| Task description |
Return all the data below as it stands, minus the pictures.
** Data shown follows **
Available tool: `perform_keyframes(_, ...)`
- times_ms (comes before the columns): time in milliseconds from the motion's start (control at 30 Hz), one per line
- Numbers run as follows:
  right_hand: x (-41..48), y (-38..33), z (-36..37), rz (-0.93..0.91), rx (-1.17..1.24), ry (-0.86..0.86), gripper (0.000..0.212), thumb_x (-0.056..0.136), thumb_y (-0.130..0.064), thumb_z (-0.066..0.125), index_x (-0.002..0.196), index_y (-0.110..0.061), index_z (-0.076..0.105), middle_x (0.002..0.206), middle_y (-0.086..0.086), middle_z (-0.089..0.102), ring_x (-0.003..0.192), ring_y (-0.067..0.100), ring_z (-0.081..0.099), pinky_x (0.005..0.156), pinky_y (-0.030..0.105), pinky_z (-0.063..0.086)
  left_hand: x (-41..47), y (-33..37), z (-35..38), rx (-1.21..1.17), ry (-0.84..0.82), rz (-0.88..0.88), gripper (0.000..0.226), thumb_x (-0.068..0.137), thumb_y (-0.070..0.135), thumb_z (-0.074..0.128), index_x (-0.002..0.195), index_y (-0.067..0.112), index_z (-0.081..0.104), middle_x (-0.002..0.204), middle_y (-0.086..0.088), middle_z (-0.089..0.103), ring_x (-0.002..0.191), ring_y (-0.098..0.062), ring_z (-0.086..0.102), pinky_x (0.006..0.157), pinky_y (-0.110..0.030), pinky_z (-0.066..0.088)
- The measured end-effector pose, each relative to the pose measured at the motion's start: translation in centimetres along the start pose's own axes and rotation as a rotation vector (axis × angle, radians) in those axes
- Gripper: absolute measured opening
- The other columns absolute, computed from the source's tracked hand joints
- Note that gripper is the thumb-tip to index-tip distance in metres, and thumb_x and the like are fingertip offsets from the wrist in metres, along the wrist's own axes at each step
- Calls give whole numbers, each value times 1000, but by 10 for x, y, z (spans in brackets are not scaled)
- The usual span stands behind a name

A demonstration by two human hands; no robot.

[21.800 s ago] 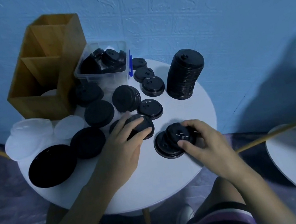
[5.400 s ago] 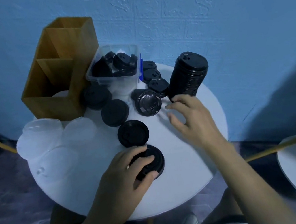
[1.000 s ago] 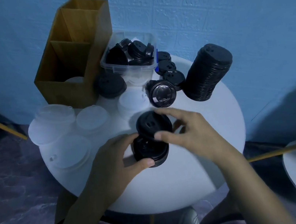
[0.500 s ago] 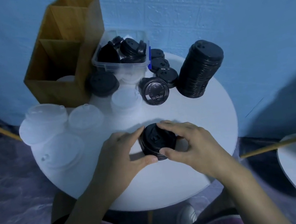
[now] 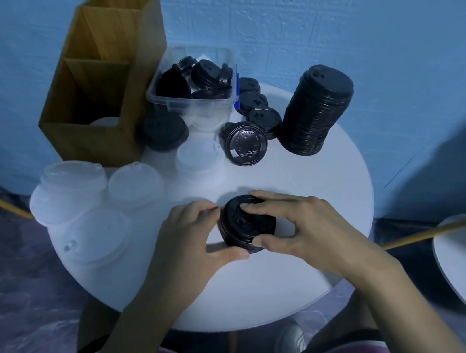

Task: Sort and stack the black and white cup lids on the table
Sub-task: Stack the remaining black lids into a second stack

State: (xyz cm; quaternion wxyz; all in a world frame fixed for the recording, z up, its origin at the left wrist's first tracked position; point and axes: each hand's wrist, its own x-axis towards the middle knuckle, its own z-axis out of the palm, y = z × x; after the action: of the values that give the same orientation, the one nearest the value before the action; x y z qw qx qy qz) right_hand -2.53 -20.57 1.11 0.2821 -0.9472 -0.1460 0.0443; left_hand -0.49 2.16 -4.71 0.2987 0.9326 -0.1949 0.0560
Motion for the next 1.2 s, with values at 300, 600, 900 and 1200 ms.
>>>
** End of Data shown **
| Response for this exercise |
Available tool: `perform_keyframes(_, ...)`
- times_ms (comes before the columns): time in milliseconds from the motion's start (control at 30 Hz), one per line
- Numbers run as follows:
  right_hand: x (-41..48), y (-38..33), z (-36..37), rz (-0.93..0.91), rx (-1.17..1.24), ry (-0.86..0.86), gripper (0.000..0.212), thumb_x (-0.056..0.136), thumb_y (-0.130..0.064), thumb_z (-0.066..0.125), index_x (-0.002..0.196), index_y (-0.110..0.061), index_z (-0.076..0.105), middle_x (0.002..0.206), middle_y (-0.086..0.086), middle_z (-0.089..0.102), ring_x (-0.003..0.192), ring_y (-0.067..0.100), ring_z (-0.081..0.099), pinky_x (0.005..0.156), pinky_y (-0.030..0.105), pinky_z (-0.063..0.086)
  left_hand: x (-41..47), y (-33..37), z (-35..38), rx (-1.21..1.17), ry (-0.84..0.82), rz (-0.88..0.88), gripper (0.000..0.226), thumb_x (-0.068..0.137), thumb_y (-0.070..0.135), thumb_z (-0.074..0.128), index_x (-0.002..0.195), index_y (-0.067..0.112), index_z (-0.081..0.104), middle_x (-0.002..0.204), middle_y (-0.086..0.088), middle_z (-0.089..0.103), ring_x (-0.002..0.191), ring_y (-0.098..0.062), ring_z (-0.086..0.102), pinky_x (0.006..0.157), pinky_y (-0.110..0.030), pinky_z (-0.066..0.088)
- The measured end-effector pose, each relative to the pose measured at the motion's start: translation in centimetres along the start pose's own axes and rotation as a rotation vector (axis × angle, radians) in those axes
- Gripper: absolute measured opening
- The other columns absolute, computed from the source's tracked hand joints
- Note that gripper is the thumb-tip to index-tip distance in metres, and thumb_x and the like are fingertip offsets from the wrist in metres, along the wrist's own axes at each step
- Calls give whole numbers, each value times 1000, but by 10 for x, y, z (spans in brackets are not scaled)
- The usual span stands behind a name

A demonstration by two human hands; no robot.

[21.800 s ago] 
[5.400 s ago] 
[1.000 s ago] 
[0.500 s ago] 
[now] 

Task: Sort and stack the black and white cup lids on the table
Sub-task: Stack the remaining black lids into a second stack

State: (xyz cm; quaternion wxyz; all in a world frame fixed for the recording, z up, its origin at the left wrist's first tracked position; point and axes: each hand's wrist, its own x-axis towards the middle knuckle, its own z-axis out of the palm, y = z × x; after the action: of the values that give the same orientation, the one nearest the value before the action; x y z qw qx qy qz) right_hand -2.53 -20.57 1.11 0.2821 -0.9472 -0.1460 0.0443; left_hand -0.49 2.16 -4.71 0.2987 0.9326 -0.1949 0.0560
Motion for the next 1.2 s, with values at 300, 600, 900 and 1200 ms.
>>>

The exercise calls for nothing further.